Problem requirements: Give every line of the listing word for word, beginning at the first and including the line with "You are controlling" as the last.

Material provided:
*** Begin section ***
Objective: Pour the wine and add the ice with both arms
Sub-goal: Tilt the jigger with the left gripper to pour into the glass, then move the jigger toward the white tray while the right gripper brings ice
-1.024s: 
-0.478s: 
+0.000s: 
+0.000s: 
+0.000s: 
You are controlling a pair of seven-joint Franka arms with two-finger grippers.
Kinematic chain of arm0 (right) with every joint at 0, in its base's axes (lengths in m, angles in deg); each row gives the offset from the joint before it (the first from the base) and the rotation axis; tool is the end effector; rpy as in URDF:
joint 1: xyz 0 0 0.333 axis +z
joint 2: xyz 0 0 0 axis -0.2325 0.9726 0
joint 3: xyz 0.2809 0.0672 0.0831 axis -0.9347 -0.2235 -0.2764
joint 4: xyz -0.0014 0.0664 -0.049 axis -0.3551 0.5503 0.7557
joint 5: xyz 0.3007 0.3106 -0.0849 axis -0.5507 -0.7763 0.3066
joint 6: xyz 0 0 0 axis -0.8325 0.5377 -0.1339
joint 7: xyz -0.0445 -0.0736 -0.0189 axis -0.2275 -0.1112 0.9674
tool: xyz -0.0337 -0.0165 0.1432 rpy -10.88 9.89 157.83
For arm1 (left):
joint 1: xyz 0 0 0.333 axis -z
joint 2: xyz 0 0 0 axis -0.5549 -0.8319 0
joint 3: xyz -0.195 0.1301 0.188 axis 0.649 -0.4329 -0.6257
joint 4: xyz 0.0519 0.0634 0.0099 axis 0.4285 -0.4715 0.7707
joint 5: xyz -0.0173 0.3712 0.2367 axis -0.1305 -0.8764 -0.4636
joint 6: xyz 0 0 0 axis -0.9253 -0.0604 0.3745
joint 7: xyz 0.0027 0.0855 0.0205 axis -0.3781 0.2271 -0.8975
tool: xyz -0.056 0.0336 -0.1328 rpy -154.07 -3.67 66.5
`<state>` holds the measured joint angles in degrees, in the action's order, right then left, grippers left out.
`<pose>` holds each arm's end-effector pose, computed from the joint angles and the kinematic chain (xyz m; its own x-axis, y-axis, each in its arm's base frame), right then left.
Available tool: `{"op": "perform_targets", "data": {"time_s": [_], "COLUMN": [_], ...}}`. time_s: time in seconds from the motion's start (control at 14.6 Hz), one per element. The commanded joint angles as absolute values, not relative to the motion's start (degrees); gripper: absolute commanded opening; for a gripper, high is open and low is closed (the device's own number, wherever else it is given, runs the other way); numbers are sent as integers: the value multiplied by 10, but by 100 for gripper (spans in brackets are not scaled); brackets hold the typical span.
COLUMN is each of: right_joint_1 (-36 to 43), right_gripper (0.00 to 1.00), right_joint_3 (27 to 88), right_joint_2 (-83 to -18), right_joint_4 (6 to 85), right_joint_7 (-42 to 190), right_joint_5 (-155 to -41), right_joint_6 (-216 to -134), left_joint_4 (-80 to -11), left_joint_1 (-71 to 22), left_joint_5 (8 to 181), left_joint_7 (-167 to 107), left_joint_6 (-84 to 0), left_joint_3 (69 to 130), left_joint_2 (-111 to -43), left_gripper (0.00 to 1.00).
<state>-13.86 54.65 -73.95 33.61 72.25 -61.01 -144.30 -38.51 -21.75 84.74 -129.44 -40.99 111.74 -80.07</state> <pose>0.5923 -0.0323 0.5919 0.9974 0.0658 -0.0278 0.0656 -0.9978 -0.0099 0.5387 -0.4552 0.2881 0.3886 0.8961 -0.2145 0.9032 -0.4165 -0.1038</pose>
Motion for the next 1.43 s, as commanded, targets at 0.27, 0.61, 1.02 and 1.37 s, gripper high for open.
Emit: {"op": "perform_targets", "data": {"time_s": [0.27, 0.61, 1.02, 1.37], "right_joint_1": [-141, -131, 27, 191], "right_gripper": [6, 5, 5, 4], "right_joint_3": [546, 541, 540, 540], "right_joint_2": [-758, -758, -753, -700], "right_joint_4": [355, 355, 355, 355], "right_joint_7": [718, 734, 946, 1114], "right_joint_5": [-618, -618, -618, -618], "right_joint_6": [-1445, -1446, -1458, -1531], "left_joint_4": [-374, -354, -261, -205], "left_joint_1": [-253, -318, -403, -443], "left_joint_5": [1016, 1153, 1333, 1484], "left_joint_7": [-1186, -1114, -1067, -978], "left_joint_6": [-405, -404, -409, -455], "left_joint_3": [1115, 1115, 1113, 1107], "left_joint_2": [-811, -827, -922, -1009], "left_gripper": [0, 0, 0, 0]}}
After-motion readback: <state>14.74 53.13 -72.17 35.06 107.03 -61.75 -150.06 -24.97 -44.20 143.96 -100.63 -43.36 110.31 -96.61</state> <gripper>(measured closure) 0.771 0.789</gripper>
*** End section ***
Solution to this exercise:
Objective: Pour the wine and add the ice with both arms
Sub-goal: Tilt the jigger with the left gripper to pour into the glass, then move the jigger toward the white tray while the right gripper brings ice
-1.024s: 
-0.478s: 
+0.000s: 
+0.000s: 
+0.000s: 
You are controlling a pair of seven-joint Franka arms with two-finger grippers.

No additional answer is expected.